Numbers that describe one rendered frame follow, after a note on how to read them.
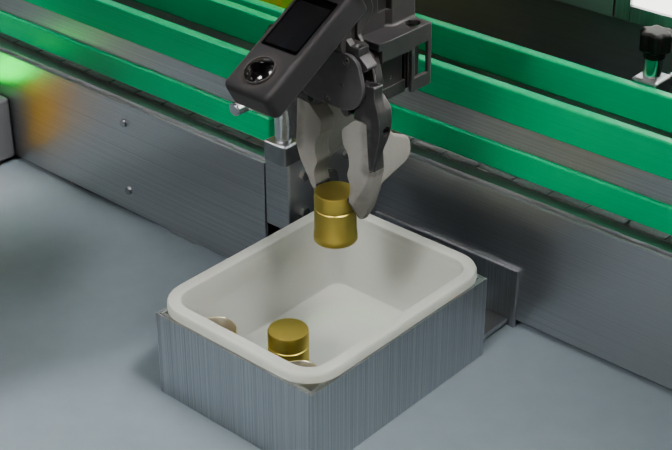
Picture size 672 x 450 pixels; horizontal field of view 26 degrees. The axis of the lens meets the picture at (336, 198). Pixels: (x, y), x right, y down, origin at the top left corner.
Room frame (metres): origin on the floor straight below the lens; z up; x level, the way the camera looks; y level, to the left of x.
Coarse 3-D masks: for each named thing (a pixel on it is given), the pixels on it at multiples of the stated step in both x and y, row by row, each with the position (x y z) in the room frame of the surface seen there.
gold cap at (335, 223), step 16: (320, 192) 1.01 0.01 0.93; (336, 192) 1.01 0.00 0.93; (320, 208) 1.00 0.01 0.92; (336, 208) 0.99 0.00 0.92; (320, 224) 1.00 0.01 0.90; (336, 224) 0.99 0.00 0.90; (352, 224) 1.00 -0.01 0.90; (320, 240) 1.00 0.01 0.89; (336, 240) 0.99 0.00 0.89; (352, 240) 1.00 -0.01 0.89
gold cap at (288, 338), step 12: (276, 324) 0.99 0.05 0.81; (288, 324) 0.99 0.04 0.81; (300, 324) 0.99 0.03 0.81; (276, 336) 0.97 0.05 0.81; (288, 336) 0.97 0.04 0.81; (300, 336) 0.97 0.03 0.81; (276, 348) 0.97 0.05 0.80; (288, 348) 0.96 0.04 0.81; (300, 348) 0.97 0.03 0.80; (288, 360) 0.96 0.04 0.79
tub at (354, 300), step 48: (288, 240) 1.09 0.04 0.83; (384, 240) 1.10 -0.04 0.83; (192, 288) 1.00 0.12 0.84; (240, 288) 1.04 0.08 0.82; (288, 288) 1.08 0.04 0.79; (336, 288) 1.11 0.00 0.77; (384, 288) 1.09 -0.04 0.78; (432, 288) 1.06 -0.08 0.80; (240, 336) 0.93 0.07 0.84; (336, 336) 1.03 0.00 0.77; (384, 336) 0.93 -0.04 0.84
==
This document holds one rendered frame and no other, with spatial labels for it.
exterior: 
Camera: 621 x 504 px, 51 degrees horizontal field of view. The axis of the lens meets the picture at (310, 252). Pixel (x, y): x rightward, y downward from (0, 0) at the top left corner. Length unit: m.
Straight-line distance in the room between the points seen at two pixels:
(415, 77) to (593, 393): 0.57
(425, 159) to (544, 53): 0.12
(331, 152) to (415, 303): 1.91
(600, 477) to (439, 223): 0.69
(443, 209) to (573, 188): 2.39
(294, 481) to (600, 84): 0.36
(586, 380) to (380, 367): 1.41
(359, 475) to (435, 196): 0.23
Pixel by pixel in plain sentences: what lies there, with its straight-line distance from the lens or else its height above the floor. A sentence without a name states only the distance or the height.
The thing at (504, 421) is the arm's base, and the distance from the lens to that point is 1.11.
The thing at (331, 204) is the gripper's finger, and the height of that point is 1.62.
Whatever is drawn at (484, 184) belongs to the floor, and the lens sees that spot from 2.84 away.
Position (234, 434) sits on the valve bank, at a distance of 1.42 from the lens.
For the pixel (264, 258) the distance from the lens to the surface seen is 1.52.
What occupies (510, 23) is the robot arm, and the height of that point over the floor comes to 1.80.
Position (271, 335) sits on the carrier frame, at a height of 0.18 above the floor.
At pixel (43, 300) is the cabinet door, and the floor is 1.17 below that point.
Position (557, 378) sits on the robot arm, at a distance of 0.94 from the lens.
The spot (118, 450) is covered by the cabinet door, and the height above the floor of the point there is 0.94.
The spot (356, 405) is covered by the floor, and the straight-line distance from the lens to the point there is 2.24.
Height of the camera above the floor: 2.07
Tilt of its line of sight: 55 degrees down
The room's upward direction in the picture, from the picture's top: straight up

TASK TO COMPLETE:
Scan the listing for the word "frame". Copy every line in which it appears.

TASK ANSWER:
Numbers that describe one rendered frame follow, after a note on how to read them.
Room frame (metres): origin on the floor straight below the lens; z up; x level, the way the camera looks; y level, to the left of x.
Coarse 3-D masks: for each named thing (a pixel on it is given), the pixels on it at multiples of the stated step in both x and y, row by row, each with the position (x y z) in the room frame of the surface seen there.
This document holds one rendered frame and no other, with spatial labels for it.
Position (271, 335) sits on the carrier frame, at a height of 0.18 above the floor.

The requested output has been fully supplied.